The E.U. is primarily basing its decision on science, not politics. By the bloc's rules, which level the playing field for all countries, a nation’s Covid-19 infection rate must have been close to or below 16 per 100,000 inhabitants over the last 14 days. So for those who make the argument that the U.S.A. is being targeted because of its large population: No, it’s not America’s total infections that are keeping Americans out; it’s the distressing per-capita rate.

The European Union will also look at the strategies each nation is using in the battle against the pandemic, such as testing practices and reopening plans. Since the United States has no national strategy, we’re out of luck on this front, too.

Again, this was not unexpected. But the announcement feels like a body blow because it marks the end of a glorious era.

The United States, after all, has always been at the forefront of the world’s scientific community. Science was part of the national identity. Among our Founders, Benjamin Franklin made essential discoveries regarding electricity and other phenomena, Thomas Jefferson was at the vanguard of agricultural science, and David Rittenhouse was an important astronomer.

America's immigration policies encouraged the world’s greatest scientists to make a home here: Alexander Graham Bell moved from Scotland in 1872, Nikola Tesla arrived from Serbia two years later, and Vladimir Zworykin (inventor of the television) came from Russia in 1919. Most famous were the minds who fled Europe and Nazi Germany, including Albert Einstein and Enrico Fermi.

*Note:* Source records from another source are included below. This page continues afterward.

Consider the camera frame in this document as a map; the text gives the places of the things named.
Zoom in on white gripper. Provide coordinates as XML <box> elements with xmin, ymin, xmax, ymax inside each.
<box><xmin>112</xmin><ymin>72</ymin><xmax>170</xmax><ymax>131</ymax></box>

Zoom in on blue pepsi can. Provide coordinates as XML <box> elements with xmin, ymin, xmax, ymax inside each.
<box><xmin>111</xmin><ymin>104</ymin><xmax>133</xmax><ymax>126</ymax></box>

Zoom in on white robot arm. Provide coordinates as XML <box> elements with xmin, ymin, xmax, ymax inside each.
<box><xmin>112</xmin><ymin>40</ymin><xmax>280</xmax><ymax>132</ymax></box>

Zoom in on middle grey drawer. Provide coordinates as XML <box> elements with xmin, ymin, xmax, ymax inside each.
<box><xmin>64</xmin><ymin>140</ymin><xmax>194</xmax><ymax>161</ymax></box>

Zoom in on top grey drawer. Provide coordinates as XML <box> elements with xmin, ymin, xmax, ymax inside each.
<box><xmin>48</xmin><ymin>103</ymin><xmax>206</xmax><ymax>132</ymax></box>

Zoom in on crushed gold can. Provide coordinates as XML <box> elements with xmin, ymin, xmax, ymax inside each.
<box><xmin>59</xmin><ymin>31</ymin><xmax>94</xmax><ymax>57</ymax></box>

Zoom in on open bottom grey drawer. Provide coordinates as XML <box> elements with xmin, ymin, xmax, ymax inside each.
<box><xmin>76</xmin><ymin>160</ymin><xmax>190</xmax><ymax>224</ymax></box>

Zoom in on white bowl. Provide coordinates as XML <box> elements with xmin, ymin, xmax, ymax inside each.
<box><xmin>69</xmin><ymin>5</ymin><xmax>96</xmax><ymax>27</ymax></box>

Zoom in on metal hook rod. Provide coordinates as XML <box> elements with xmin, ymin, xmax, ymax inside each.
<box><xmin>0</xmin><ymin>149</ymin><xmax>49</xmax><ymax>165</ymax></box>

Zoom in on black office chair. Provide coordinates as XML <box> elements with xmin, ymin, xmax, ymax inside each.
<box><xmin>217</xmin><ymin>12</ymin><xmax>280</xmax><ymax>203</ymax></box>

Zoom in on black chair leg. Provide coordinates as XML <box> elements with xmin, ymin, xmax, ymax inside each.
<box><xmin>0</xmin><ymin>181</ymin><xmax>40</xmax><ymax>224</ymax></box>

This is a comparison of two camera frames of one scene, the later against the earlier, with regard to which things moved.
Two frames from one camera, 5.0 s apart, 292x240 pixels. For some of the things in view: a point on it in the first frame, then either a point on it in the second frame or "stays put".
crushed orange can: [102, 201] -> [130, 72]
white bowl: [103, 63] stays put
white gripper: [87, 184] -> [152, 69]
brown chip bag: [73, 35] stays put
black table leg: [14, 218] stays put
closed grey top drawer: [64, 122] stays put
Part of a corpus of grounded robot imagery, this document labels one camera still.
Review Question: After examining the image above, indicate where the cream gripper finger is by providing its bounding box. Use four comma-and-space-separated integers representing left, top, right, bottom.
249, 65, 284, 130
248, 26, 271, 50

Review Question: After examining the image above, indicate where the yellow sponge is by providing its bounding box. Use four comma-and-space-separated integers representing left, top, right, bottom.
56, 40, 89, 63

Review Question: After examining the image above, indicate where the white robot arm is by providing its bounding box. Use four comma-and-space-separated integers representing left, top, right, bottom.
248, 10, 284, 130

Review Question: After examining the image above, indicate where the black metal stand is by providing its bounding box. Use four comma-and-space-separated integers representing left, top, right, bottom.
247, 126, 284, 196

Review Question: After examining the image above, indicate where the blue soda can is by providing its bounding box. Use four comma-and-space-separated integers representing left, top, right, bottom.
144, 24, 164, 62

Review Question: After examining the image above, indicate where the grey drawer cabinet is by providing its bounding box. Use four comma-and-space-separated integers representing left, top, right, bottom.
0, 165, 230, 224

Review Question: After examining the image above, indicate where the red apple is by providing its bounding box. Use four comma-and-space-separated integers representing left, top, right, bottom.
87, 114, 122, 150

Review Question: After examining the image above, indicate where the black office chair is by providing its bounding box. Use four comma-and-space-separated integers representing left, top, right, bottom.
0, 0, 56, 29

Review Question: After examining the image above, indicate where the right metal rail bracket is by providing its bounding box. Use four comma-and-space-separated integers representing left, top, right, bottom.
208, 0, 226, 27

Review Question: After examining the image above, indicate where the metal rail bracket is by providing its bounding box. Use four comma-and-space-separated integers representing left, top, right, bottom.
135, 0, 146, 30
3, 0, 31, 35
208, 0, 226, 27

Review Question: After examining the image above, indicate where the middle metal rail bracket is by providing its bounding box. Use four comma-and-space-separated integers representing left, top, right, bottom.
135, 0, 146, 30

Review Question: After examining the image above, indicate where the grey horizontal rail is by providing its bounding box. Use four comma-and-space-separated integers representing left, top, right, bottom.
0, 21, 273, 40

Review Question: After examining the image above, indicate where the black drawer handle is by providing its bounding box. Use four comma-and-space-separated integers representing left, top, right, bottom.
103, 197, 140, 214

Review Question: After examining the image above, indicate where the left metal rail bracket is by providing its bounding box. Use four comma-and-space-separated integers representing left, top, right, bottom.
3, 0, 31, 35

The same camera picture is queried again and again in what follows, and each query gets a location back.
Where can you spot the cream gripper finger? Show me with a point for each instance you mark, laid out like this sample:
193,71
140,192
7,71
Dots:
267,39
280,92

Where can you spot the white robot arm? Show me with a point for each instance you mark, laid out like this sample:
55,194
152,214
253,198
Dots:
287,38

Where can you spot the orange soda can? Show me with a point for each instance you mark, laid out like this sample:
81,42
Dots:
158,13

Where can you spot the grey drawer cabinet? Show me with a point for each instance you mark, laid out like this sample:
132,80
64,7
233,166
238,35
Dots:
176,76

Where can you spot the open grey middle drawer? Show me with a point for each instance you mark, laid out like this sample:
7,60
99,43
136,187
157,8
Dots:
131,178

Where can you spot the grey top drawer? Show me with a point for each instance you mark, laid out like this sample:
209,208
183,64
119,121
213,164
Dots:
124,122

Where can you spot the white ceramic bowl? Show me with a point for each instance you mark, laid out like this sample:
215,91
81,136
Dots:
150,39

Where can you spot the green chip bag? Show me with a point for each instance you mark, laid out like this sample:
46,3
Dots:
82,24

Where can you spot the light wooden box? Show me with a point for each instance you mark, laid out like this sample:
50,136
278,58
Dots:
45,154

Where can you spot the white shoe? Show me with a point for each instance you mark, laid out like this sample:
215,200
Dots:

Today, tragically, the United States no longer leads with science. If it did, the federal government would have stepped in to regulate mask usage and institute safety protocols at airports and the other transportation facilities that knit the country together.

If science were at the forefront of the coronavirus fight, experts from the Centers for Disease Control wouldn’t have to complain to the press of being "muzzled" because their advice was not being shared with the public.

Most important, if the United States cared about science, it wouldn’t be dead last in this fight against the virus.

So while travel is my life—I’ve been on the road since the age of four months, first with my guidebook-writing parents and now with my own children—I support the E.U.’s decision to keep me and my fellow citizens out.

Until the United States government starts working from the premise that there aren’t Democratic “facts” or Republican “facts,” only scientific facts, we will continue to be a danger to ourselves and our neighbors.